$hrinking buyouts: An offer you can’t refuse?

Do you have something that is shrinking with age? If you are with the Postal Service, its the size of your buyouts, Senior Correspondent Mike Causey says. Th...

Since $25,000 buyouts were introduced in the 1990s, many feds hoped and assumed Uncle Sam would sweeten the kitty. Some have delayed retirement anticipating more generous buyouts.

Size, sometimes, counts. Big time!

But the trend, if there is one, seems to be in the other direction. As in smaller, not bigger buyouts. Consider…

Federal buyouts come in many flavors.

If you work for most federal agencies there is the take-it- or-leave it, one-size-fits-all $25,000 buyout. You agree to take regular or early retirement, and you get a lump-sum payment minus deductions. Depending on your salary, state taxes and deductions the final payment works out to around $18,000, more or less.

If you work for some profit-making federal agencies that are financed in whole or part by fees (from banks or other operations they oversee), buyouts can be tailored and made more generous than the typical $25K goodbye. The same is reportedly true for certain intelligence agencies that can write their own buyout checks.

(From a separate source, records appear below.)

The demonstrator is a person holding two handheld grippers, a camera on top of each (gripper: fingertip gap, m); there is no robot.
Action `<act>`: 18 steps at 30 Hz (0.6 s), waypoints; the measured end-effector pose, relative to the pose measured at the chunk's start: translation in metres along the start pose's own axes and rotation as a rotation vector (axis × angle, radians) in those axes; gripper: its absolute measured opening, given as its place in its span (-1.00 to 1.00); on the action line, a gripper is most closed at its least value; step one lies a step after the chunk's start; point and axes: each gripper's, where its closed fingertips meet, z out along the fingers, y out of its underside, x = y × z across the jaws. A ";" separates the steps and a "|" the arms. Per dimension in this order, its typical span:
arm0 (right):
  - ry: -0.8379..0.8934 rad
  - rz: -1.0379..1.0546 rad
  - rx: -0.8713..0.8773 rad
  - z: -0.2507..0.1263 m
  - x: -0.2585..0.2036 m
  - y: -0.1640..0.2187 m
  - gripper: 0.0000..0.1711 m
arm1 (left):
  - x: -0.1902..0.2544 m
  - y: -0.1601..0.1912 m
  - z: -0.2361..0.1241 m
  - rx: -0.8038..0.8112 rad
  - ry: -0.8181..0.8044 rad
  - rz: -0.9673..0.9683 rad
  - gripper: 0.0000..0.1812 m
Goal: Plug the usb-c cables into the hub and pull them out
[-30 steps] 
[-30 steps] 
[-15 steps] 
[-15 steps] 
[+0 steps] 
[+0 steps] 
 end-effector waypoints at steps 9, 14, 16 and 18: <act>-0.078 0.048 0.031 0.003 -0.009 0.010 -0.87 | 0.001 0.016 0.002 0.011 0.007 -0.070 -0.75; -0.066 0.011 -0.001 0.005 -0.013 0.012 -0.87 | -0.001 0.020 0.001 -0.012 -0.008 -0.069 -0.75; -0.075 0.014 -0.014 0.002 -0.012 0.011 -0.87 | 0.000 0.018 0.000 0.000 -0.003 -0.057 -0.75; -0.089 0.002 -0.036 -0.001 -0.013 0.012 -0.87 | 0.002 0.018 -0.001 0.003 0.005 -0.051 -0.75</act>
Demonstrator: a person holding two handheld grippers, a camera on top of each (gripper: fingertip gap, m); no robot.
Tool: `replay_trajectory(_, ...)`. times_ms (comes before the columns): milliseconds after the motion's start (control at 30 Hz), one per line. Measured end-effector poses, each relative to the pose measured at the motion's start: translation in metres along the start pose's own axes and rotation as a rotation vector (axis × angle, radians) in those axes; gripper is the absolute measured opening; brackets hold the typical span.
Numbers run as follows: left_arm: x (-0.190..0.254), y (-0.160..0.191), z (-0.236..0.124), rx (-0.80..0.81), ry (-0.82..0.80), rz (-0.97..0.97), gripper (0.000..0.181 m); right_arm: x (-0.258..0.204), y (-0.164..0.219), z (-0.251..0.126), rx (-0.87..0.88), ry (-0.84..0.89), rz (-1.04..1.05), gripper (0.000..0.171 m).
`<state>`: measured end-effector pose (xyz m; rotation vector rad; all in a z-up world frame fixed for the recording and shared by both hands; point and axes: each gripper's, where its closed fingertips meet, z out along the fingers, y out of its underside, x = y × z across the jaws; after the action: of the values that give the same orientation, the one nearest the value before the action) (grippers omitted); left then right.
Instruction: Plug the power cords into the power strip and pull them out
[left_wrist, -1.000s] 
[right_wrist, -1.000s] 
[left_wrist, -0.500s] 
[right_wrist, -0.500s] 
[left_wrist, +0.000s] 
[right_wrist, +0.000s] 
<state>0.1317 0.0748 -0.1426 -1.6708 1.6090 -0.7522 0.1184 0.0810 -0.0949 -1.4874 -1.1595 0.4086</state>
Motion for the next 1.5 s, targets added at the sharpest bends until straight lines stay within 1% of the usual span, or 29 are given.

But for a large chunk of the federal workforcem there are (or have been) a variety of buyouts. For example would you prefer:

  • A buyout equal to six months pay.
  • The standard $25,000 buyout.
  • A buyout, paid in two annual installments, worth $20,000.
  • Or, a buyout of $15,000 to be paid over two years.

If you’ve been around the rapidly-shrinking U.S. Postal Service for awhile, you have seen all of the above offers given to tens of thousands of employees.

The USPS position toward buyouts has been never-say-never.

Over the years, the USPS, still the second largest federal agency (after Defense) has eliminated hundreds of thousands of workers. At last count, there were between 530,000 and 540,000 postal workers. But that was just before the USPS offered $15,000 buyouts (the smallest in the series) to tens of thousands of workers, clerks, drivers, mechanics and others — represented by the giant American Postal Workers Union. That’s a lot of people. In most federal agencies, unions “represent” many — sometimes the majority of — workers who are not dues-paying members. By contrast, in the USPS, most of the people represented by the APWU and the NALC are also members of the union.

During the 1990s, the USPS offered buyouts equal to as much as six-months salary. Back then that wasn’t all that much for the majority of its workforce, which is made up of clerks, letter carriers and mail handlers. But some higher-paid employees took the half-year pay. In many cases, it turned out to be the wrong employees, and the service had to hire new people to replace them.

Congress took a very dim view of the situation, and postal officials issued a “Never Again” pledge. Never again lasted until the summer of 2009 when a new round of (then) $20,000 buyouts were offered. Two of every 10 postmasters (about 4,100 people) took the buyouts. By the time buyouts were offered to members of the mail-handler craft, they had shrunk to $15,000 — the current level — and roughly 3,000 took the money and retired.


NEARLY USELESS FACTOID

By Jack Moore

Today is National Taco Day.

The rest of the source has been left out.